Filter the entries, keeping every line with the word "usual".

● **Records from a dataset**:
- - - - -

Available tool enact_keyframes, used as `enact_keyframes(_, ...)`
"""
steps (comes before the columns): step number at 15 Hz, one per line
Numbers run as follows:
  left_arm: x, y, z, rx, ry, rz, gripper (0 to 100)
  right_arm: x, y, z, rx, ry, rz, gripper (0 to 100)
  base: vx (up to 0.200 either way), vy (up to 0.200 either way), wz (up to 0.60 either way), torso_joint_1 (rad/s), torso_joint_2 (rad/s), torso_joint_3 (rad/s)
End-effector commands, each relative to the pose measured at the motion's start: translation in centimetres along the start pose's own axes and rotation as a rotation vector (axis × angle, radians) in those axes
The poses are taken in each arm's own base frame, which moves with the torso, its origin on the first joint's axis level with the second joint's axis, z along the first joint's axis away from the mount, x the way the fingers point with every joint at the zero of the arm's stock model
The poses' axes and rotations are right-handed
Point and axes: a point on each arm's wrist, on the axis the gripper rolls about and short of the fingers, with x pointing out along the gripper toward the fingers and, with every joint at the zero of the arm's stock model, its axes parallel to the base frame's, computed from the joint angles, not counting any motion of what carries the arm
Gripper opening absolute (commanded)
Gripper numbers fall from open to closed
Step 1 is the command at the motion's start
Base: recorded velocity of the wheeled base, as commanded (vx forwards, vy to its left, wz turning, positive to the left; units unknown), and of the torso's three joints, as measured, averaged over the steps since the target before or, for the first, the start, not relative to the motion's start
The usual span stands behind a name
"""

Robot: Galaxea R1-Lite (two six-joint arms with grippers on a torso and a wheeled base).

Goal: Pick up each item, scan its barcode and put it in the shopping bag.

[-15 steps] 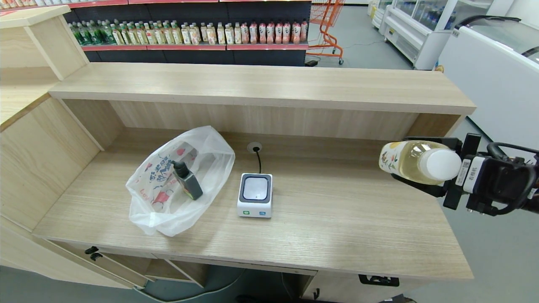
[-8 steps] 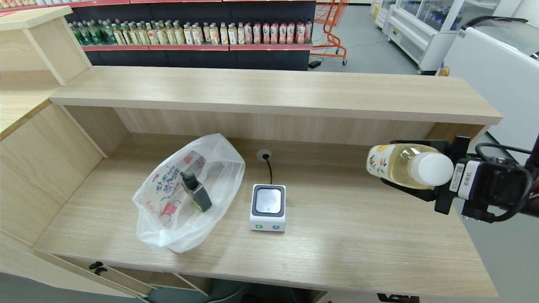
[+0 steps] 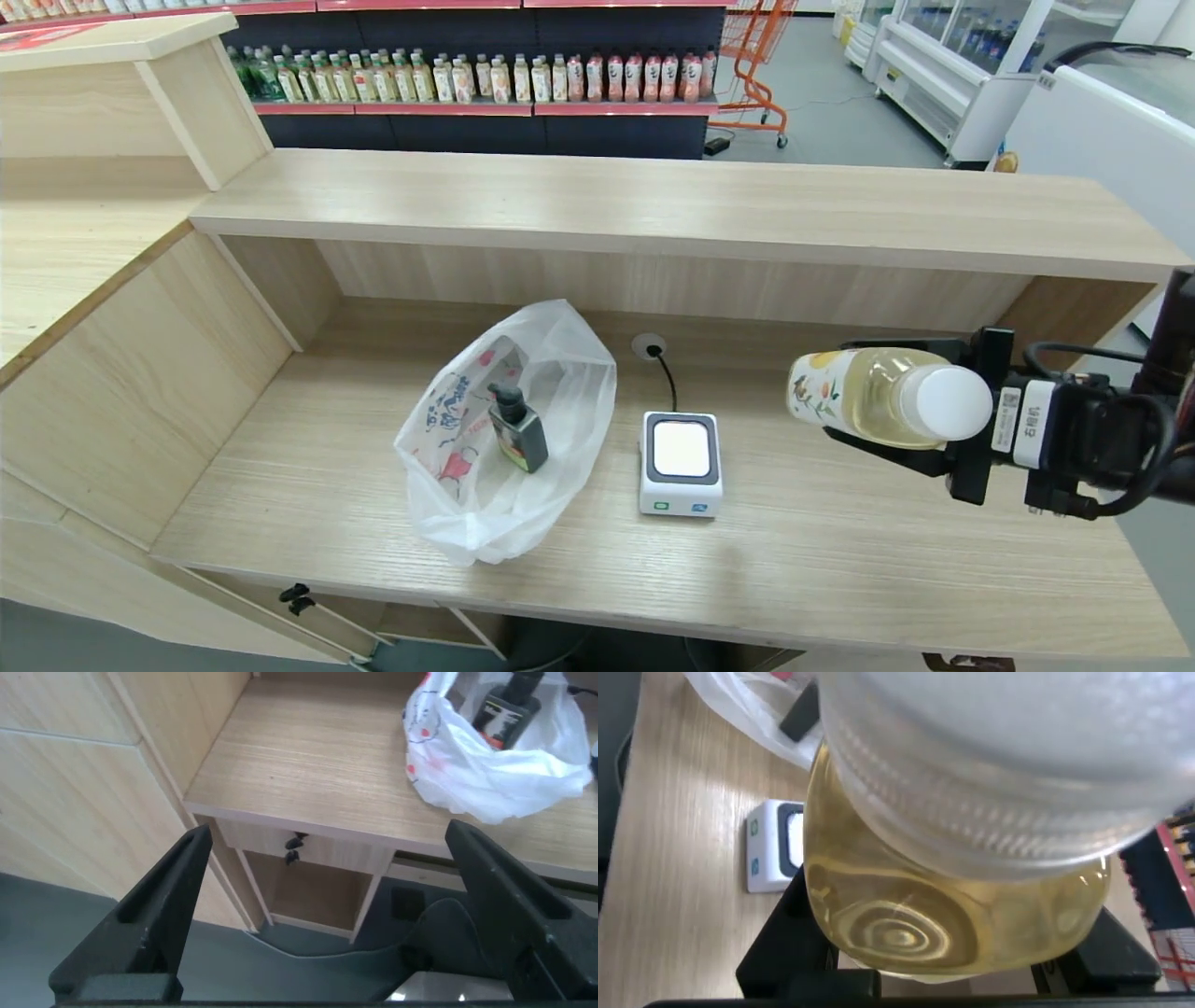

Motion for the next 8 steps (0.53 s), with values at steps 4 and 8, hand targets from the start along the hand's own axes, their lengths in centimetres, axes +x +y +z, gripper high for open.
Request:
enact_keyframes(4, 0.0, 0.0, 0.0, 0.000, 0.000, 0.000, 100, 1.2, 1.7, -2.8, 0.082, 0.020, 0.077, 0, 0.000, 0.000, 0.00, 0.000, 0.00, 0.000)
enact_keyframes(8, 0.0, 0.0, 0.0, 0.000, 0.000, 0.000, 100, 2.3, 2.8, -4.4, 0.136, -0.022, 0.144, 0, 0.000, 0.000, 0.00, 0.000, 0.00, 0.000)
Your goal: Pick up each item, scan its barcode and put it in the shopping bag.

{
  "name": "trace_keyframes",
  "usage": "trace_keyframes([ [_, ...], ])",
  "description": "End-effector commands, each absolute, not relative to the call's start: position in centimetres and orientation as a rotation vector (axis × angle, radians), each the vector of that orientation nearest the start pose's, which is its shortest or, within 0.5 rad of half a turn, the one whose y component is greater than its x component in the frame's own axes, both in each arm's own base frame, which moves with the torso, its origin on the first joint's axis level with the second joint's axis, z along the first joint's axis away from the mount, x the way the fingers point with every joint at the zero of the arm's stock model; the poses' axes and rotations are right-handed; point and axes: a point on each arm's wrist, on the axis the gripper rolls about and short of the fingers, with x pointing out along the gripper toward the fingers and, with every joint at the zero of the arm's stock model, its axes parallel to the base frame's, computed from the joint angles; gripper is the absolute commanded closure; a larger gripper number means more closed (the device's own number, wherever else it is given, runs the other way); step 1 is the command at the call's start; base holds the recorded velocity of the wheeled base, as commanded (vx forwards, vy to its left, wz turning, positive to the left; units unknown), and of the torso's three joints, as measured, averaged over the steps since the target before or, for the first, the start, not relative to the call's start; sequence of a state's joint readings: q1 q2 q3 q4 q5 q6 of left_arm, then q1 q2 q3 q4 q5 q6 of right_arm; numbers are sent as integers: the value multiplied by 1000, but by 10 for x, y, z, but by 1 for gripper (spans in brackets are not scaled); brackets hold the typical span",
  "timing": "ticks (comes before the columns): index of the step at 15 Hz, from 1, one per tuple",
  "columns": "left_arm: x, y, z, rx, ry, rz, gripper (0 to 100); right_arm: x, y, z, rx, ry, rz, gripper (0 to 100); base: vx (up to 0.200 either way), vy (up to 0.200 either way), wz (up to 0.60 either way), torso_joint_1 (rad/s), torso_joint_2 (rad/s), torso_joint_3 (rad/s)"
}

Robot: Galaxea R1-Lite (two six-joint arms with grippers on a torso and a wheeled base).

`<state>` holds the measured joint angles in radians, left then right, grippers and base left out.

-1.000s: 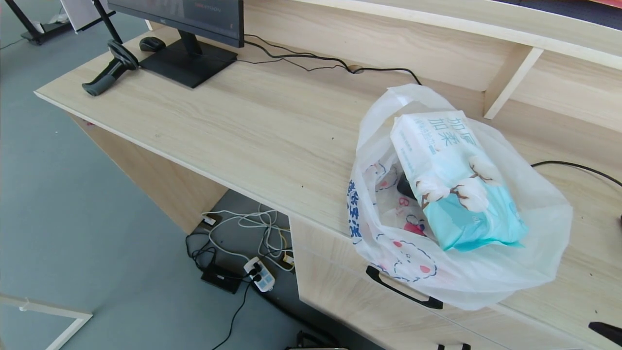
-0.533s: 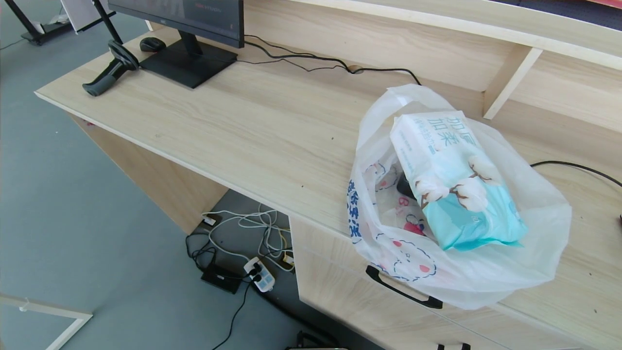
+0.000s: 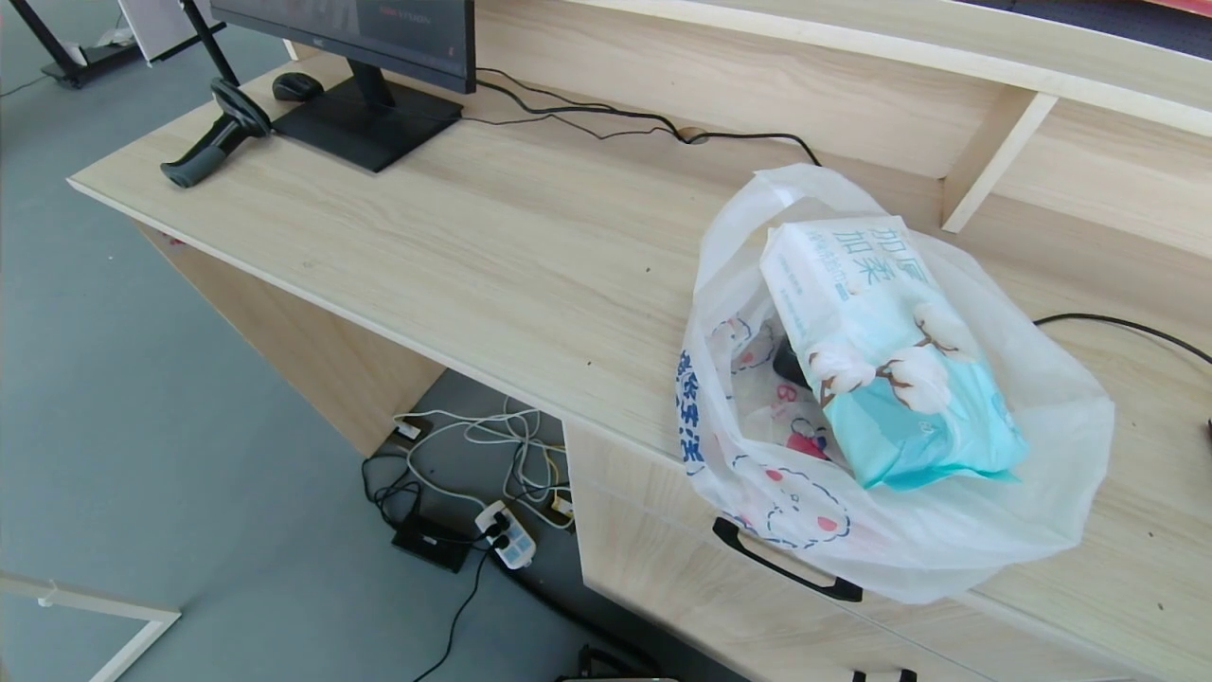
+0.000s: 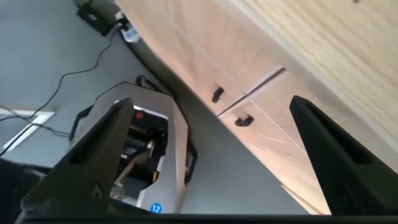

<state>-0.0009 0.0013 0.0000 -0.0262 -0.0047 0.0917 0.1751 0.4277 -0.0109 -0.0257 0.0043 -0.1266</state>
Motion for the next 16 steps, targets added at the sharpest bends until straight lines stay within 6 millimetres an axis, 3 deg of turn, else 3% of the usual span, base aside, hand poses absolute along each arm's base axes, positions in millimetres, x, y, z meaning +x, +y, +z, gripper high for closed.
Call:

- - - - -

● **Finished task**:
The usual span stands behind a name
Motion for the next 16 steps, targets added at the sharpest bends until straight lines stay within 6 millimetres an axis, 3 deg of turn, else 3% of the usual span, base aside, hand poses absolute along each arm's base axes, positions in millimetres, x, y, z meaning +x, +y, +z, gripper high for closed.

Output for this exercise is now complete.